El filósofo estadounidense Michael J. Sandel, en algunos de sus escritos y conferencias, afirma que no deberíamos dejar en manos de los mercados lo que constituyen nuestros derechos civiles fundamentales: educación, sanidad, justicia, servicios públicos, etc. Que el efecto y el hecho de que todo se pueda comprar provoca en nuestras sociedades un desequilibrio tal, que está dando lugar a grandes desigualdades, a lo que podríamos definir como inequidad. Por eso resulta tan chocante observar todas las algarabías en el ámbito de la política, tan lejana y tan al margen, de lo que verdaderamente está sucediendo, como una especie de transformación silenciosa de la sociedad, que está lastrando verdaderos derechos y conquistas sociales, en latitudes como las nuestras, que pensábamos que estaban para quedarse. Las sociedades parecen haberse desequilibrado entre los que pueden comprar todo, hasta la salud; y el resto de ciudadanos a expensas de la capacidad de sus gobiernos de proporcionarles un mínimo de bienestar social. Hay que reconocer, observando otros territorios, que el marco que nos da la Unión Europea ofrece un margen de garantías idóneos para fomentar y seguir fomentando el Estado Social y Democrático de Derecho.

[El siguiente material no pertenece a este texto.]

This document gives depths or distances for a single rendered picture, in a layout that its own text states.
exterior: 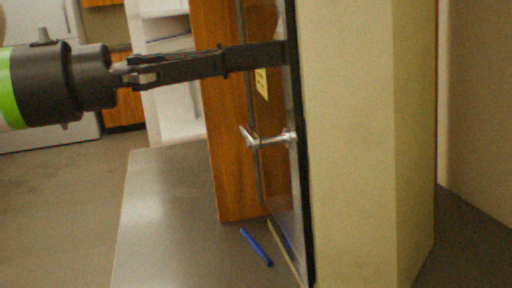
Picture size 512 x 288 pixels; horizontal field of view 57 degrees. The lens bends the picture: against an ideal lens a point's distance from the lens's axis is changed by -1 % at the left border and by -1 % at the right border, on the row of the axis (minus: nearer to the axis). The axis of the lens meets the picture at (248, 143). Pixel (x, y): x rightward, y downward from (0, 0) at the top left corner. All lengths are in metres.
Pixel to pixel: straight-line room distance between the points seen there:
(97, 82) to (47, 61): 0.05
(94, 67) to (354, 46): 0.29
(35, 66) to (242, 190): 0.55
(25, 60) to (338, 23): 0.34
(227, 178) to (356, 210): 0.40
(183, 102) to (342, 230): 1.38
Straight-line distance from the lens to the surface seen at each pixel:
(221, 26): 0.90
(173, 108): 1.96
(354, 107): 0.58
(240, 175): 0.96
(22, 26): 5.56
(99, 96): 0.55
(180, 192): 1.18
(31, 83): 0.54
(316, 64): 0.55
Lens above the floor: 1.38
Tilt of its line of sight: 17 degrees down
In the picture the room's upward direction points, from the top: 7 degrees counter-clockwise
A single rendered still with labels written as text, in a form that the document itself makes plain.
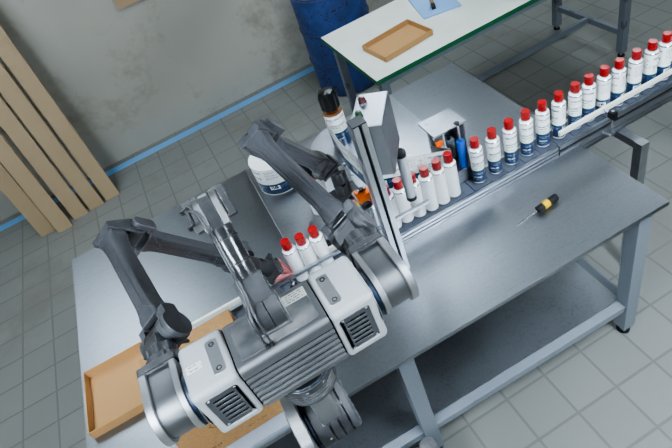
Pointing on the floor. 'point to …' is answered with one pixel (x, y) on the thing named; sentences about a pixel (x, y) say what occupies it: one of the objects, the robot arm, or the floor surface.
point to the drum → (329, 19)
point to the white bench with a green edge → (479, 18)
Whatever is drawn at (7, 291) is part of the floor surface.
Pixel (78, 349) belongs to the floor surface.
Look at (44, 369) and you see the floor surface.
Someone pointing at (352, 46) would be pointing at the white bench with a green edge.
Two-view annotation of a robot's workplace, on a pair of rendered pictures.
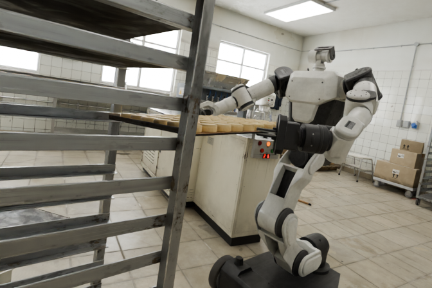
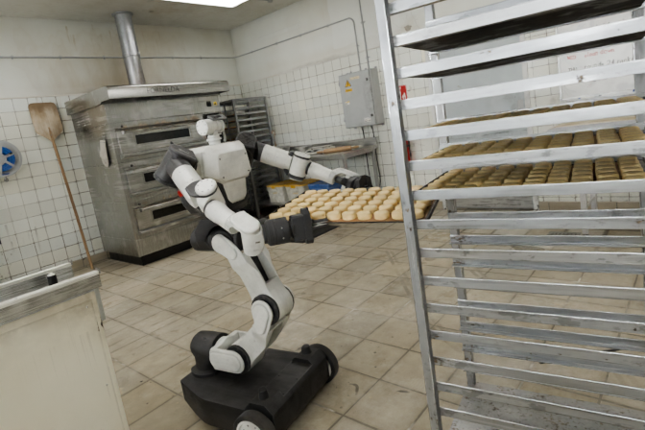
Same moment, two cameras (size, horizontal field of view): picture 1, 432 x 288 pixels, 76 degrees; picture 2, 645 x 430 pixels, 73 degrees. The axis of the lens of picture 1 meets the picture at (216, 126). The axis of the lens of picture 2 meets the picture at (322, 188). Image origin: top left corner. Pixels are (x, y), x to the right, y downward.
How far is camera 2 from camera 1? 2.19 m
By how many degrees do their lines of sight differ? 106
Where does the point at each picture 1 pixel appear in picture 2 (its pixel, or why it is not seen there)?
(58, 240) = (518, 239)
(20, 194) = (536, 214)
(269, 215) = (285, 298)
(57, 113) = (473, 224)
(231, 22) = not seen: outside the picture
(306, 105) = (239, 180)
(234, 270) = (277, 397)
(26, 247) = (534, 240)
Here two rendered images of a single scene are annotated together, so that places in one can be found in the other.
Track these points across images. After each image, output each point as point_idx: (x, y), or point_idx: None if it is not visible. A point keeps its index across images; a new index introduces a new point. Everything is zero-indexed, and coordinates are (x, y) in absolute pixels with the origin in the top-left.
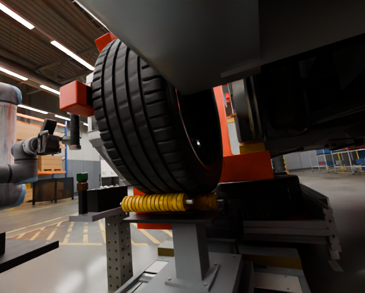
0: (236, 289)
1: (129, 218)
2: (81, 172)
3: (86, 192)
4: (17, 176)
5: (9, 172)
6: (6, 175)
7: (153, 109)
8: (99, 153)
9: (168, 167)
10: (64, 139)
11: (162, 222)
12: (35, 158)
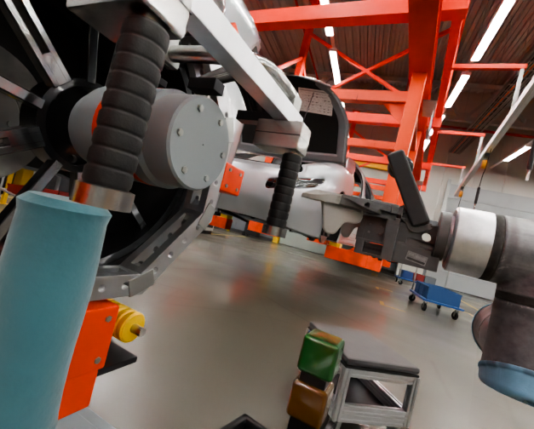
0: None
1: (123, 354)
2: (314, 328)
3: (289, 421)
4: (480, 346)
5: (479, 328)
6: (477, 337)
7: None
8: (195, 237)
9: None
10: (351, 208)
11: None
12: (507, 294)
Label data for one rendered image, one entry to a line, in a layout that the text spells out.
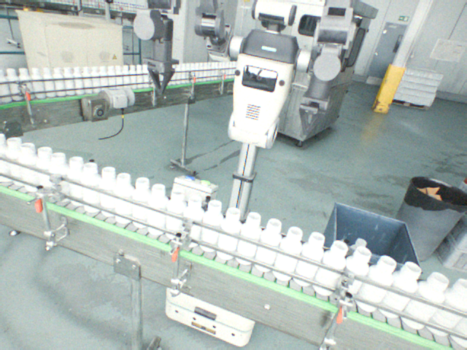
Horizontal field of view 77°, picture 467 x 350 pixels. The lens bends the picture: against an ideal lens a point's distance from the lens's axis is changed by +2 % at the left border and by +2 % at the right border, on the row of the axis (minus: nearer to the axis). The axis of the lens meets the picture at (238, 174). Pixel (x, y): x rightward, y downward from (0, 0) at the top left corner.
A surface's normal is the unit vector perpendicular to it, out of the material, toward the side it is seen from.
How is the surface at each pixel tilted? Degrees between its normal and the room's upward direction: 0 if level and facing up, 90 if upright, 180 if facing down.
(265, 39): 90
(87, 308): 0
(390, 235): 90
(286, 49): 90
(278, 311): 90
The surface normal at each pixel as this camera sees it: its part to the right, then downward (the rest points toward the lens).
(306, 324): -0.29, 0.42
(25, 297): 0.16, -0.86
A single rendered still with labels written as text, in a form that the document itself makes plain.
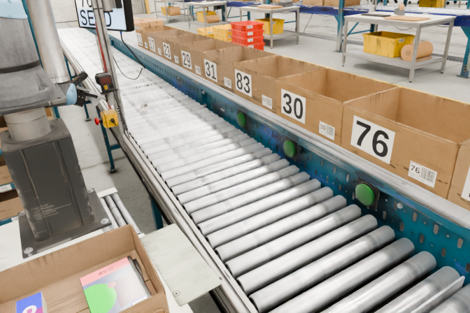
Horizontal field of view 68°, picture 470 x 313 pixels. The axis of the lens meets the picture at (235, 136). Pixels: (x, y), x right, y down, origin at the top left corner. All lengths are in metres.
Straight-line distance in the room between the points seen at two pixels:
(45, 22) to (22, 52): 0.55
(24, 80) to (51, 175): 0.28
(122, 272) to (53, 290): 0.18
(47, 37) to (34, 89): 0.57
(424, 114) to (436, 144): 0.37
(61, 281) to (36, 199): 0.26
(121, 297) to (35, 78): 0.62
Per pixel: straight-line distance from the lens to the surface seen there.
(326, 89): 1.73
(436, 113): 1.40
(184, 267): 1.03
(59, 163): 1.15
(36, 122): 1.14
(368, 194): 1.17
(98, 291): 0.99
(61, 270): 1.09
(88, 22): 2.13
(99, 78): 1.71
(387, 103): 1.43
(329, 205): 1.24
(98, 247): 1.07
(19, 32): 1.09
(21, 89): 1.08
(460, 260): 1.14
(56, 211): 1.22
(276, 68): 2.02
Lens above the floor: 1.47
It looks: 25 degrees down
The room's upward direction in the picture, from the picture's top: 4 degrees counter-clockwise

Pero, a veces, si nos asomamos a las Directivas y Reglamentos Comunitarios, así como legislaciones de los respectivos países, no siempre se está en sintonía con la defensa de los derechos civiles, frente al imperio de los mercados. Por lo que se debería insistir en el hecho de que en una sociedad democrática como la actual los gobiernos aún tienen capacidad de gobernar por encima de los mercados y las empresas. Por esto resulta dudoso observar cómo servicios como la electricidad, que podrían ser sustancial en muchas vidas siga jugando al juego del mercado, creando ciudadanos desfavorecidos en un mercado, que debería ser aún más vigilante.

Refería Sandel, en alguna conferencia, el ejemplo de cómo en algunas cárceles norteamericanas la capacidad adquisitiva del preso le daba opción a elegir celda, con todo tipo de comodidades, en un ambiente de verdadero lujo. Algo parecido ya he tenido la ocasión de observar, por ejemplo, en el caso de Brasil, en referencia a determinados presos y su poder adquisitivo.

Estamos en pleno siglo XXI y estos planteamientos deberían ser superados bajo el concepto de un mercado, con unos topes, y una sociedad civil que no debiera ver supeditada esos derechos a juegos de mercaderes, más propios de otras épocas. Y es ahí donde la sociedad civil, más allá de los partidos políticos, que siguen la rutinaria costumbre de enredarse en cosas que no son siempre sustanciales, debieran actuar, organizarse y requerir de esos instrumentos normativos para que ese mercado, que todo lo compra, no quede en manos de unos cuantos.

Además, todo ello bajo el prisma de concienciar a la propia sociedad hacia lo que realmente es importante como valor; frente a lo que siempre nos han querido vender -como consumismo-- de que vales tanto y más feliz eres en la medida de que posees. No siempre resulta así, pero lo que nunca debiera permitirse es que cuestiones como la salud, la educación, la vivienda, o las infraestructuras públicas jueguen a favor de diferenciar a los ciudadanos, en relación a derechos elementales. Porque es esto lo que, sin duda, está creando grandes desequilibrios y desigualdades entre unos ciudadanos y otros. El hecho de ir configurando guetos, nula interrelación entre personas de diferentes status, formas de pensar distintas, y esto no es positivo para la pluralidad de cualquier sociedad. Y si esto se está llevando a cabo a costa de derechos desde luego no es aceptable y comprensible en pleno siglo XXI.

No podemos cimentar las sociedades en relación al mercado, sin salvaguardar derechos fundamentales, y más cuando muchos de esos derechos están relacionados con materias primas y recursos naturales que no debieran ser base solo del efecto mercado.